**The problem:** Look over the listing below and work out how many lines have the word "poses". Write only that number.

Start of Records to use

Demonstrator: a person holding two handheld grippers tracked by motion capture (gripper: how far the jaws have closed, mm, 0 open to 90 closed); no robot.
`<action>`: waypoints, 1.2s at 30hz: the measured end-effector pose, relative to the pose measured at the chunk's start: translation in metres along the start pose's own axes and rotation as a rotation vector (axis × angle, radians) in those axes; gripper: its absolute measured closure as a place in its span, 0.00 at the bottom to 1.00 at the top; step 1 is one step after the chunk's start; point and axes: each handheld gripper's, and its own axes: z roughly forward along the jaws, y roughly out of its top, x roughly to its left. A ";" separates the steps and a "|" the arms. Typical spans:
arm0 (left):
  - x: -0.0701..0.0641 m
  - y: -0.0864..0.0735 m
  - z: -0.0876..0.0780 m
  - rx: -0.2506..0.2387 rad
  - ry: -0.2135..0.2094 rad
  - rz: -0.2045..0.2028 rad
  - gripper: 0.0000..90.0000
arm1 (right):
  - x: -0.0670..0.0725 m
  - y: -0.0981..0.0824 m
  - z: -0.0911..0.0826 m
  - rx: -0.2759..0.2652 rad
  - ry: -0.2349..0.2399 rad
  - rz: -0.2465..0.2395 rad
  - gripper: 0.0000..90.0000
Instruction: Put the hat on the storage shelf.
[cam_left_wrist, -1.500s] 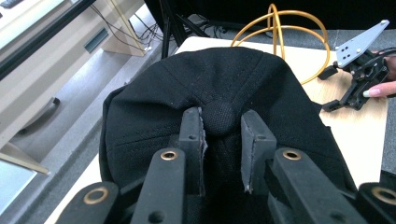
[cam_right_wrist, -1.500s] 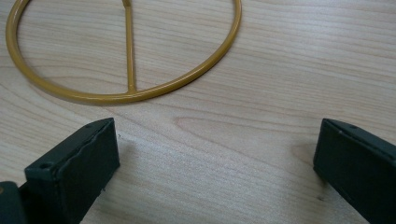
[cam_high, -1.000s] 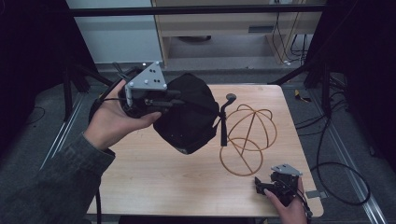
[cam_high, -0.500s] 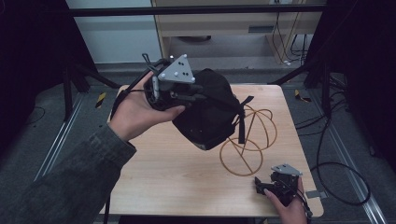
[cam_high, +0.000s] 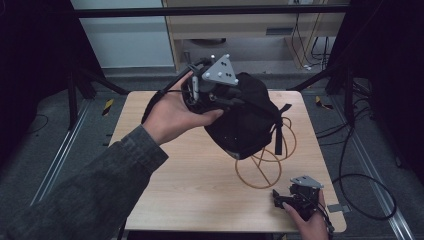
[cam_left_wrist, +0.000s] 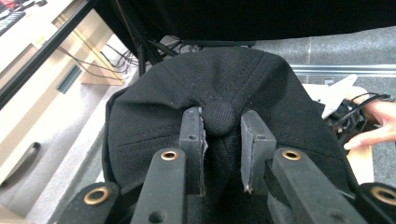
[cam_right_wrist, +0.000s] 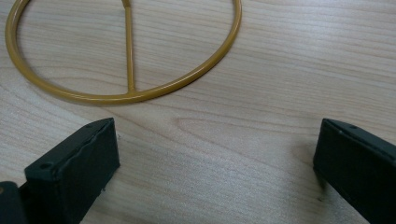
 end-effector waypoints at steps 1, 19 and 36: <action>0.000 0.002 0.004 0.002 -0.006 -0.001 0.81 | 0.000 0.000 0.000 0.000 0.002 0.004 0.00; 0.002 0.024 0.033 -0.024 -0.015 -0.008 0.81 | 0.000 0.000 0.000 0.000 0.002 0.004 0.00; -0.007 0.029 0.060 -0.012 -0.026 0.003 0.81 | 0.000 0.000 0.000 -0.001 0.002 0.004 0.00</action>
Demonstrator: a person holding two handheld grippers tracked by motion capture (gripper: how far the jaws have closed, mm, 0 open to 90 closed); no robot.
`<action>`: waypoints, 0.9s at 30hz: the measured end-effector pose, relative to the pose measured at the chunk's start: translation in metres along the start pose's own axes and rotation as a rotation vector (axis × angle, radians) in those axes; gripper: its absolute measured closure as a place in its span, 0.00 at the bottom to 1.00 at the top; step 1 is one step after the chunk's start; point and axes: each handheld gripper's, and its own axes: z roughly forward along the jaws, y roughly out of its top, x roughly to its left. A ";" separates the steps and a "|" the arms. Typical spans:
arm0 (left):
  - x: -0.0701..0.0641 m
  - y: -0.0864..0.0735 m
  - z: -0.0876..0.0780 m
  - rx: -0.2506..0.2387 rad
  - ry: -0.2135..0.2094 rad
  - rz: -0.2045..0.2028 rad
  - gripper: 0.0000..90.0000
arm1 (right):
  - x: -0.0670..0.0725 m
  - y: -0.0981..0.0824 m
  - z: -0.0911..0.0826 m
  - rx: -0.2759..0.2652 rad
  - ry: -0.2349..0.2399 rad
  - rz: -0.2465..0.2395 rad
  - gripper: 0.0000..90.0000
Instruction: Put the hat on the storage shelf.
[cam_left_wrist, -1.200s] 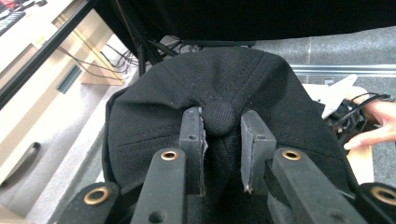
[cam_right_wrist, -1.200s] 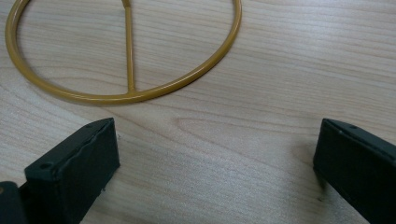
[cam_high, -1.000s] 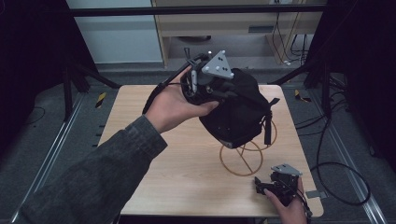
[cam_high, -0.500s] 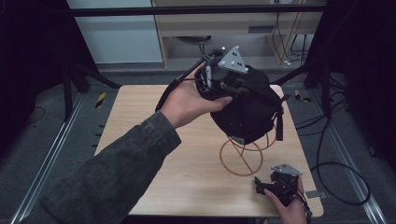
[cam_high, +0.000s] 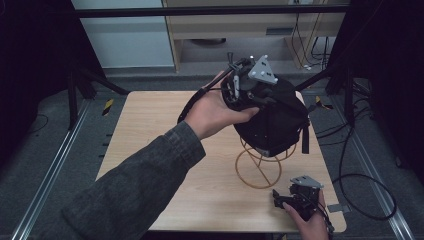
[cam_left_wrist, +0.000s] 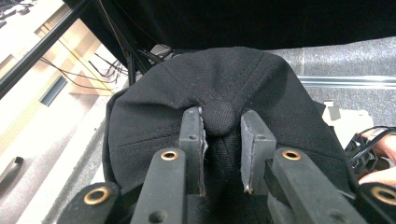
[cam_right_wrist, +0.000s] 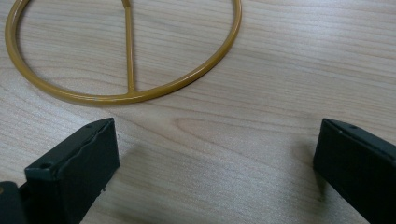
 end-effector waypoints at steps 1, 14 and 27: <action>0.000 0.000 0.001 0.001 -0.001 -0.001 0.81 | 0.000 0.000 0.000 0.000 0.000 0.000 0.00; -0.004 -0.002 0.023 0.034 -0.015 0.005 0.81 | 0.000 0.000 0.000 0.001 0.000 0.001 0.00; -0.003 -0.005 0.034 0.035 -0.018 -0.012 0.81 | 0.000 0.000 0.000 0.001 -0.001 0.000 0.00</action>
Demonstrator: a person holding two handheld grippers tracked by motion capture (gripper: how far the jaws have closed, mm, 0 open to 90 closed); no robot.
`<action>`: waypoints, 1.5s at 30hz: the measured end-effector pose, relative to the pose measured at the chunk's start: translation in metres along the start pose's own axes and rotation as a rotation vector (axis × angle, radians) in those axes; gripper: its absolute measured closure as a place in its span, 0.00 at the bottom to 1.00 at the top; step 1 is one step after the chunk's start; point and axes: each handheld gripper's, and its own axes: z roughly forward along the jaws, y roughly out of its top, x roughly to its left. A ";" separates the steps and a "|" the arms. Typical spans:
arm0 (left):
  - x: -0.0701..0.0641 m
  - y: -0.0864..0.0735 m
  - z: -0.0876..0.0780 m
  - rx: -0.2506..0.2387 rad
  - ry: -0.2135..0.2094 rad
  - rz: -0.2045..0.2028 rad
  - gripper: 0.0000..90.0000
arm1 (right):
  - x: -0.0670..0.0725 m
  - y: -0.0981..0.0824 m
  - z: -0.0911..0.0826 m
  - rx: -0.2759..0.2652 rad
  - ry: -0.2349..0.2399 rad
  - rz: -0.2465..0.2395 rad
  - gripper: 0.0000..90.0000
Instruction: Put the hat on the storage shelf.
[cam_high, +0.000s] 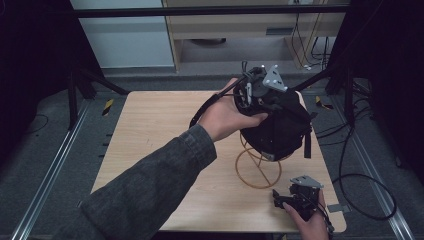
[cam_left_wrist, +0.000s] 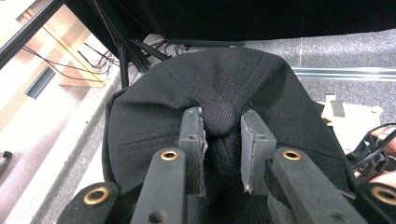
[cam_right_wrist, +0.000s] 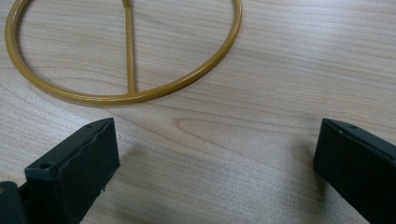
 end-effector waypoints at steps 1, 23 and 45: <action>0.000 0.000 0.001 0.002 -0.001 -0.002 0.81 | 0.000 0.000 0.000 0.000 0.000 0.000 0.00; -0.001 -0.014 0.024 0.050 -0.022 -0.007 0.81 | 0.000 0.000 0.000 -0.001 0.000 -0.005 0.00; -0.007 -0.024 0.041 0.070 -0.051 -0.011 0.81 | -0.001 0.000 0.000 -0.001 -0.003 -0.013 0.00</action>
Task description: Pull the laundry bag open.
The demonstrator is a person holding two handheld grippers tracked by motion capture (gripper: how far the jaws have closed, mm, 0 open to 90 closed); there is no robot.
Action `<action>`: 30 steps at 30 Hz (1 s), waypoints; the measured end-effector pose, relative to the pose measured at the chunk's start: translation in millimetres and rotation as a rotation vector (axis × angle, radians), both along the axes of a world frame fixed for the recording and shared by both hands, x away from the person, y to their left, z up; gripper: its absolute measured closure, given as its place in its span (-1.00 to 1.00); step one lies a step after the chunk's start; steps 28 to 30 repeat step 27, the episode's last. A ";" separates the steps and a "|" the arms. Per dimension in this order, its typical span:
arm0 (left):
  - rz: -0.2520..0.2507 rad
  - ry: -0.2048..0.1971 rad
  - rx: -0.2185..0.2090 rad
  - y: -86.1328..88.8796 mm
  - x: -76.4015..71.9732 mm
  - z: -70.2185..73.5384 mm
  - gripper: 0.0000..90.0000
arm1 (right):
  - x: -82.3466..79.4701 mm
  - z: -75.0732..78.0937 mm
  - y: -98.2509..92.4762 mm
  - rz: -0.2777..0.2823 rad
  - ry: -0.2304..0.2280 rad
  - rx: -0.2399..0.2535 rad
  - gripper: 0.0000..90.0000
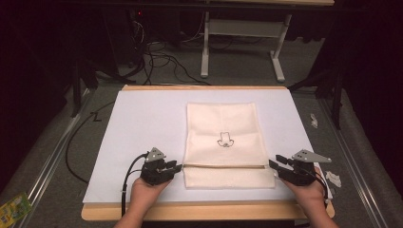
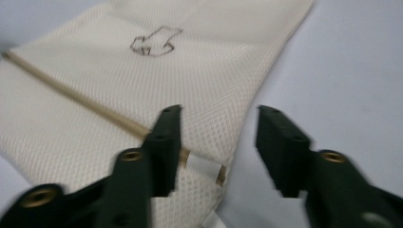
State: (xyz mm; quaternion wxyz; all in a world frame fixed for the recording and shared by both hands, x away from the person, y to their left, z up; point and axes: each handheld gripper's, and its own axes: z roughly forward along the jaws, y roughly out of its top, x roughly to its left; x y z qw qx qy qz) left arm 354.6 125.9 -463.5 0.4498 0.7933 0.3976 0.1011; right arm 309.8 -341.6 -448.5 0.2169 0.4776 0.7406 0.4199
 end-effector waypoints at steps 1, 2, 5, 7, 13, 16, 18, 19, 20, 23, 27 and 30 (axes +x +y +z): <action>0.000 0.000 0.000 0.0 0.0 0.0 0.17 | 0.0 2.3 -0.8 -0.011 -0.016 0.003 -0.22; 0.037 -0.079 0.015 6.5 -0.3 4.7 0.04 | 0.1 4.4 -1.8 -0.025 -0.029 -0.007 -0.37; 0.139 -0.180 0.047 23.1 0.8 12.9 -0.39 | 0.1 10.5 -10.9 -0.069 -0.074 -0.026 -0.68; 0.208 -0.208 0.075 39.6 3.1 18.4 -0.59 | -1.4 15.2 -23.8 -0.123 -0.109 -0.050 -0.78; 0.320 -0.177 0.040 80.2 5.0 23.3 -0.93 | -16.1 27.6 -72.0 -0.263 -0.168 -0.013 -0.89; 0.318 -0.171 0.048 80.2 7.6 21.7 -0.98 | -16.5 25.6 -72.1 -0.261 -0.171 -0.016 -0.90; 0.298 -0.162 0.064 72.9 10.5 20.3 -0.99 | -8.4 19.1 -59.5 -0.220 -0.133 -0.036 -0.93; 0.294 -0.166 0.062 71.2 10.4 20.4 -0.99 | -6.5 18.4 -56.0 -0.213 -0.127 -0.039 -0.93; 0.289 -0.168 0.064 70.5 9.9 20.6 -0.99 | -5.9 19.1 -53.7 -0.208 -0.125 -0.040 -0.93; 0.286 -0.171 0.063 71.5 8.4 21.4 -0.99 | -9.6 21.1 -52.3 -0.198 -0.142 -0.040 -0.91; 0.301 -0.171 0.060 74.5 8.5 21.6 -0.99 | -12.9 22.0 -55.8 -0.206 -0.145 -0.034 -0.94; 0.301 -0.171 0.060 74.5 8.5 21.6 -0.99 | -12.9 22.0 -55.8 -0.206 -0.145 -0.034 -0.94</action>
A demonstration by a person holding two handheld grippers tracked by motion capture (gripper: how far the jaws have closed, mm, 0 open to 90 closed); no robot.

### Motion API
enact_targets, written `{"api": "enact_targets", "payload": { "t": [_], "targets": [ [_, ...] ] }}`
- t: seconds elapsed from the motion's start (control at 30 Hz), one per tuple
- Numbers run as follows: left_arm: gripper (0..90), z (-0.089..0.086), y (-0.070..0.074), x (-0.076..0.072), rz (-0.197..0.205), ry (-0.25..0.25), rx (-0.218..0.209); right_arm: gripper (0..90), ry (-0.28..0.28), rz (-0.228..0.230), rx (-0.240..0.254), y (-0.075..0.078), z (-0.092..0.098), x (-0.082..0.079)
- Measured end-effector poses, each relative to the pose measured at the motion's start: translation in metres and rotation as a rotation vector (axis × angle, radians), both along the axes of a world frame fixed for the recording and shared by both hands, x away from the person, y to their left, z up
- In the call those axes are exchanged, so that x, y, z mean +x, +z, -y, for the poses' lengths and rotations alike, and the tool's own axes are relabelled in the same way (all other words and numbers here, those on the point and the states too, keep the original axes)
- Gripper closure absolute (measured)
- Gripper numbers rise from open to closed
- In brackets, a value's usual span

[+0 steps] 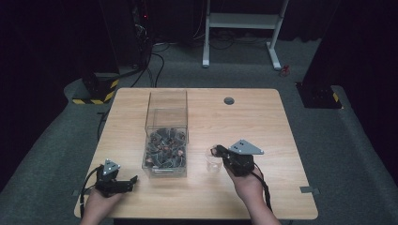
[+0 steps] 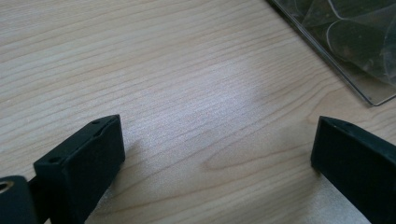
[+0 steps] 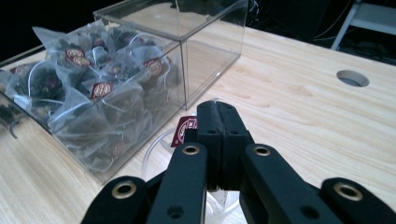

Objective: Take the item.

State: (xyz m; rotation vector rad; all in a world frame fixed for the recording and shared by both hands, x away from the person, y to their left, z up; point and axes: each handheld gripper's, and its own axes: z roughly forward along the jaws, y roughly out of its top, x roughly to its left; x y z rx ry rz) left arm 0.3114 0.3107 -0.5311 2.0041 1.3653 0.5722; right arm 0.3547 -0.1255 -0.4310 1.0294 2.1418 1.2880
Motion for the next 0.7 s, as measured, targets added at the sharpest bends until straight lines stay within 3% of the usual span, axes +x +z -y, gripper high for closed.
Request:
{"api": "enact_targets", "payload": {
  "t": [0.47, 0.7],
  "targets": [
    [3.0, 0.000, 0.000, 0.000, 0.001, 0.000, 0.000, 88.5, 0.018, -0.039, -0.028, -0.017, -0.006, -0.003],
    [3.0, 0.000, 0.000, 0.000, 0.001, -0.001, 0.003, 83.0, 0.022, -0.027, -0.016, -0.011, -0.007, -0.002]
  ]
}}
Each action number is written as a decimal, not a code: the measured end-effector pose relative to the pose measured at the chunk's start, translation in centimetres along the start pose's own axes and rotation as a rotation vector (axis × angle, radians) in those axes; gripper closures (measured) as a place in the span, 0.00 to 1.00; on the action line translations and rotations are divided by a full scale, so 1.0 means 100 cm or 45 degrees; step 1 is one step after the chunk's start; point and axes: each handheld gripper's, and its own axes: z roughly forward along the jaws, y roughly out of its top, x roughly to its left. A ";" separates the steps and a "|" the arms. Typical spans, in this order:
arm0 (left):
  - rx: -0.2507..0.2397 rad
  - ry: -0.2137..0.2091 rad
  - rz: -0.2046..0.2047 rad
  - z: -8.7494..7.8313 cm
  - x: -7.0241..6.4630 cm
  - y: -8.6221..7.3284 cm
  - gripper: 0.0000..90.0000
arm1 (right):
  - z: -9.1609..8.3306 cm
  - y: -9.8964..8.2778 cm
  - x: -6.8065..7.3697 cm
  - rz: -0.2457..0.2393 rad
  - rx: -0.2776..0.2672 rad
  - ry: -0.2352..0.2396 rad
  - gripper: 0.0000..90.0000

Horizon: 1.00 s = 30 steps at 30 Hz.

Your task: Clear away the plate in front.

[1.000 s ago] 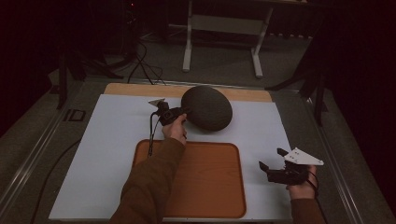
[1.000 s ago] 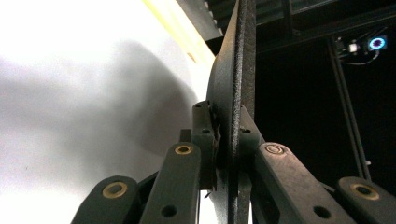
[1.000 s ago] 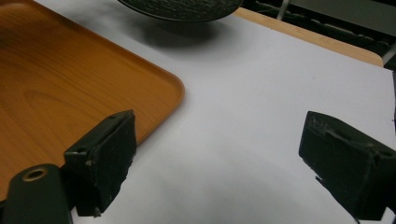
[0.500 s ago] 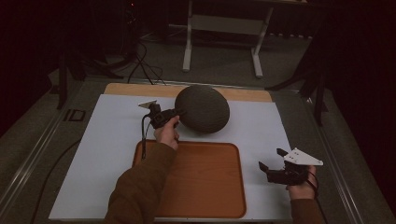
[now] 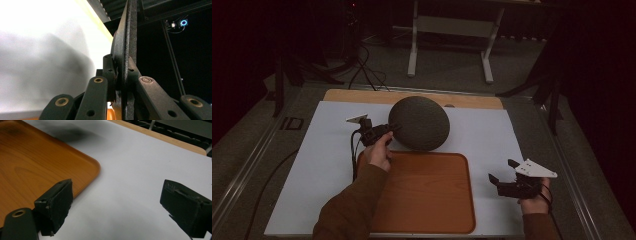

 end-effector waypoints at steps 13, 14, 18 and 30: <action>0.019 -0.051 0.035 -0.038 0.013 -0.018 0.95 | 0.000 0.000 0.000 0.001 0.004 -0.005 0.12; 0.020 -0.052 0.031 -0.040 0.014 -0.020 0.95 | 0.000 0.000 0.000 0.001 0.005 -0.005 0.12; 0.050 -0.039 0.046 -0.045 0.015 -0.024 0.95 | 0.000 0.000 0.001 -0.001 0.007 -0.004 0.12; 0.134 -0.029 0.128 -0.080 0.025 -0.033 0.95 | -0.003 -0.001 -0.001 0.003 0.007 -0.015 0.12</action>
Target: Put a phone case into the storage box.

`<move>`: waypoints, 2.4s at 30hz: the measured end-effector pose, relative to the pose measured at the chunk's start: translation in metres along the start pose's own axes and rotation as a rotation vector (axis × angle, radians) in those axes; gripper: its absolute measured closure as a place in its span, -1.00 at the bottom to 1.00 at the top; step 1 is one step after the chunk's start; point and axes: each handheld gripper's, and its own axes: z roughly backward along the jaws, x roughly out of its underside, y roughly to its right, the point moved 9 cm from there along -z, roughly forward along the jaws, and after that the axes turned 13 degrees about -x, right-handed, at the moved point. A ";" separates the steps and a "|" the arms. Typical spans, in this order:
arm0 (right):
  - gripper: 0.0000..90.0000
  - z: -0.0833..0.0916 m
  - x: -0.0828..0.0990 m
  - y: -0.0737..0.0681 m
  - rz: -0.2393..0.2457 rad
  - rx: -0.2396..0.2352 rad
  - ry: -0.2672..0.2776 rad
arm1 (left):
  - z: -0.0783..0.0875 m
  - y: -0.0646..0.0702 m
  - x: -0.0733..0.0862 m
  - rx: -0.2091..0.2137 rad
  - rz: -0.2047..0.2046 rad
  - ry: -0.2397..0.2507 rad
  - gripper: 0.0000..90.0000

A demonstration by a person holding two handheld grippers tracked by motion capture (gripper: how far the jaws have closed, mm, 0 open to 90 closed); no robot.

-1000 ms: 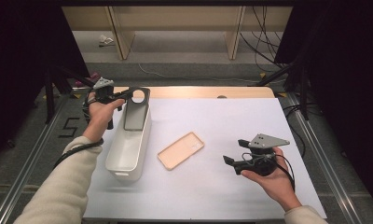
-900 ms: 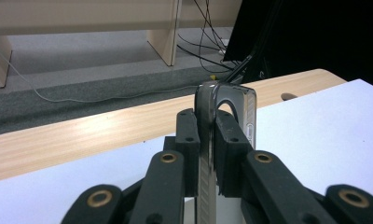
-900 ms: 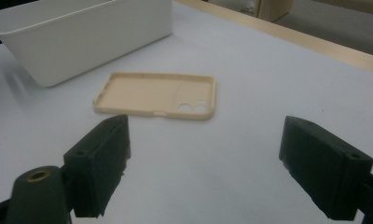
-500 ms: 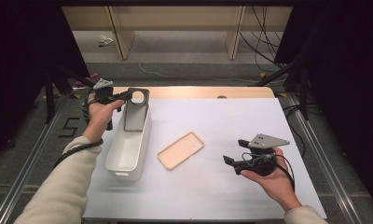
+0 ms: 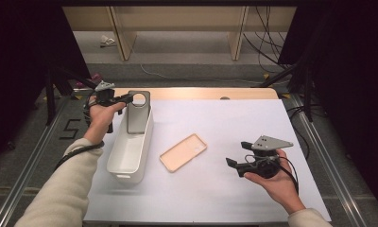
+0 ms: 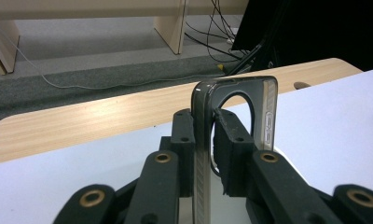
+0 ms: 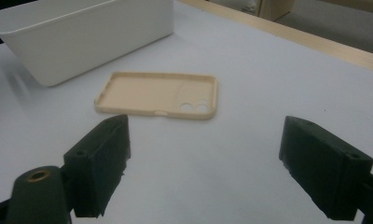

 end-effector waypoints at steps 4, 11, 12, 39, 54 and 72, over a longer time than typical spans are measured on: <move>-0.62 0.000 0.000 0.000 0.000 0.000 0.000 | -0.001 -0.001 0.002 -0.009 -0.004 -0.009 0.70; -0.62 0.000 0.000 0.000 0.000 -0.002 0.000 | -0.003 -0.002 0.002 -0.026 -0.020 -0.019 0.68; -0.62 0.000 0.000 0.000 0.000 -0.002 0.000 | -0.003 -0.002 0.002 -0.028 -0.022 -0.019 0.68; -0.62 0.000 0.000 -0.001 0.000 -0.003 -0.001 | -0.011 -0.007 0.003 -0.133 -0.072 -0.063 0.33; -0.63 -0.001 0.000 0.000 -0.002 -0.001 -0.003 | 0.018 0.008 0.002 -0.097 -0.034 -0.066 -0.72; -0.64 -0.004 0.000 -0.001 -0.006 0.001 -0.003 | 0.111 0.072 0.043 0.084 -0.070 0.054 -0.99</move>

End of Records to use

**Response to the exercise:** 2